TASK PROMPT:
Write out each line below precisely, passing over the pictures.

** DATASET SECTION follows **

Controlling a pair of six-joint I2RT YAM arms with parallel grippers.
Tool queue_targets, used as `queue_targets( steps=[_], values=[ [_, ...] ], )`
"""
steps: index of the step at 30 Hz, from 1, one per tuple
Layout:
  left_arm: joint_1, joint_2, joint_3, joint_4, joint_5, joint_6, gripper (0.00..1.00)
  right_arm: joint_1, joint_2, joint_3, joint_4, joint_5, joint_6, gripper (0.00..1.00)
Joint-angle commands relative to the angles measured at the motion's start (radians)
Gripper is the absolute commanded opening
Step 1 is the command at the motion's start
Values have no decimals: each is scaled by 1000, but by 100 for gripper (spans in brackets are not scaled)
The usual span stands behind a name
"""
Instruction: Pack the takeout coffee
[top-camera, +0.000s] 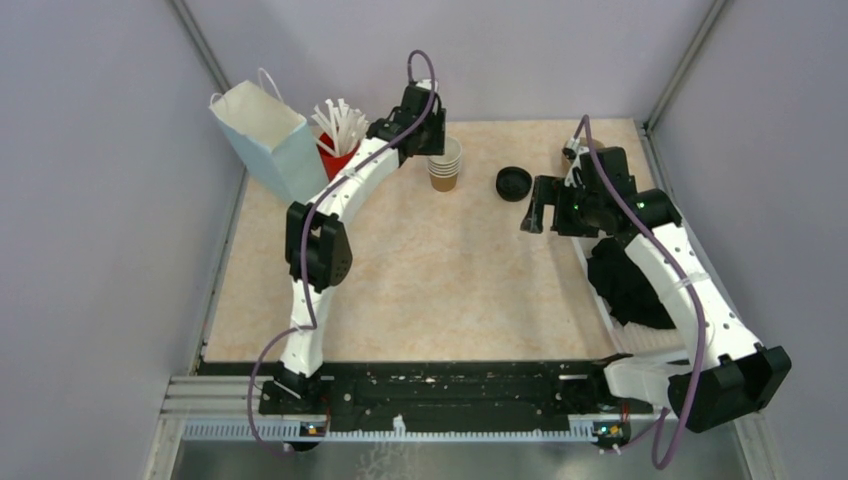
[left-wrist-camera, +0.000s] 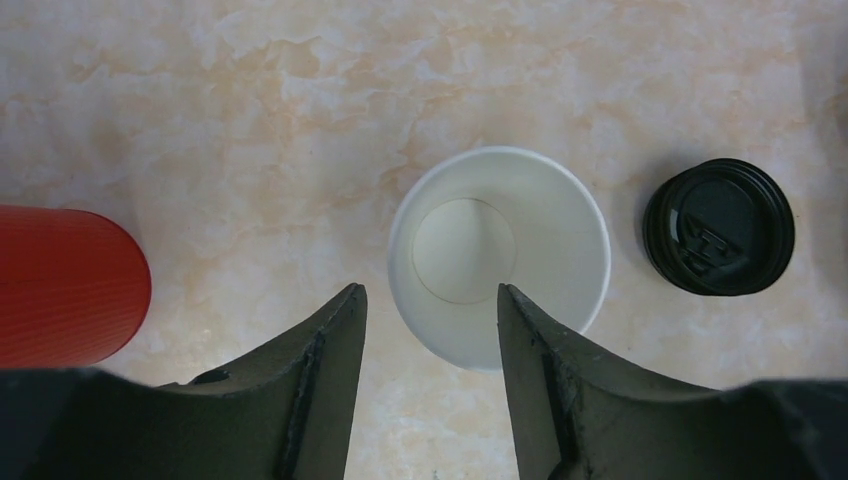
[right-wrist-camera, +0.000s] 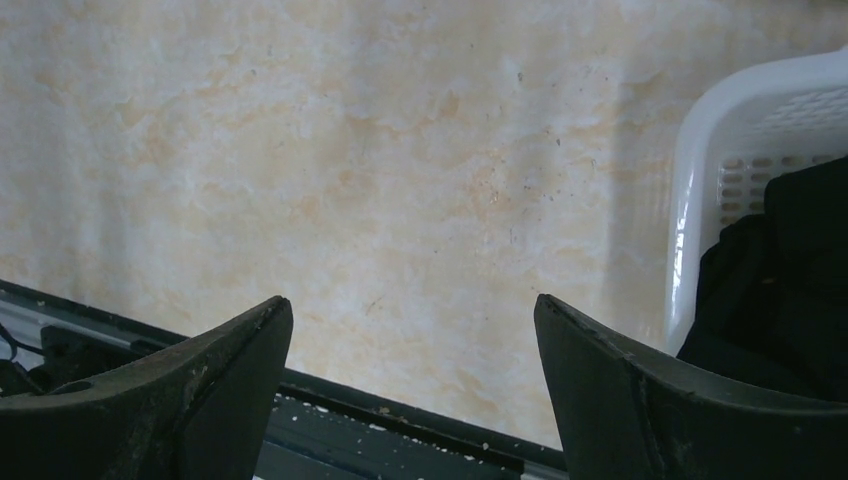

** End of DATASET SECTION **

TASK OUTPUT:
Controlling a pair of six-joint I2RT YAM arms with parallel grippers.
Tool queue_targets, used as `queue_targets( steps=[_], values=[ [_, ...] ], )`
"""
steps: index of the step at 30 Hz, from 1, one per tuple
Layout:
  left_arm: joint_1, joint_2, joint_3, joint_4, joint_5, joint_6, gripper (0.00..1.00)
  right_arm: joint_1, joint_2, joint_3, joint_4, joint_5, joint_6, gripper (0.00..1.00)
Joint-angle commands relative to the angles measured at the motion's start (radians)
Gripper is the absolute commanded opening
Step 1 is the command at the motion's start
Values have no decimals: each is scaled by 1000, but by 100 for gripper (spans in brackets are not scaled)
The usual span stands behind a name
"""
Instruction: Pack the takeout coffee
[top-camera, +0.000s] 
[left-wrist-camera, +0.000s] 
[right-wrist-camera, +0.000s] 

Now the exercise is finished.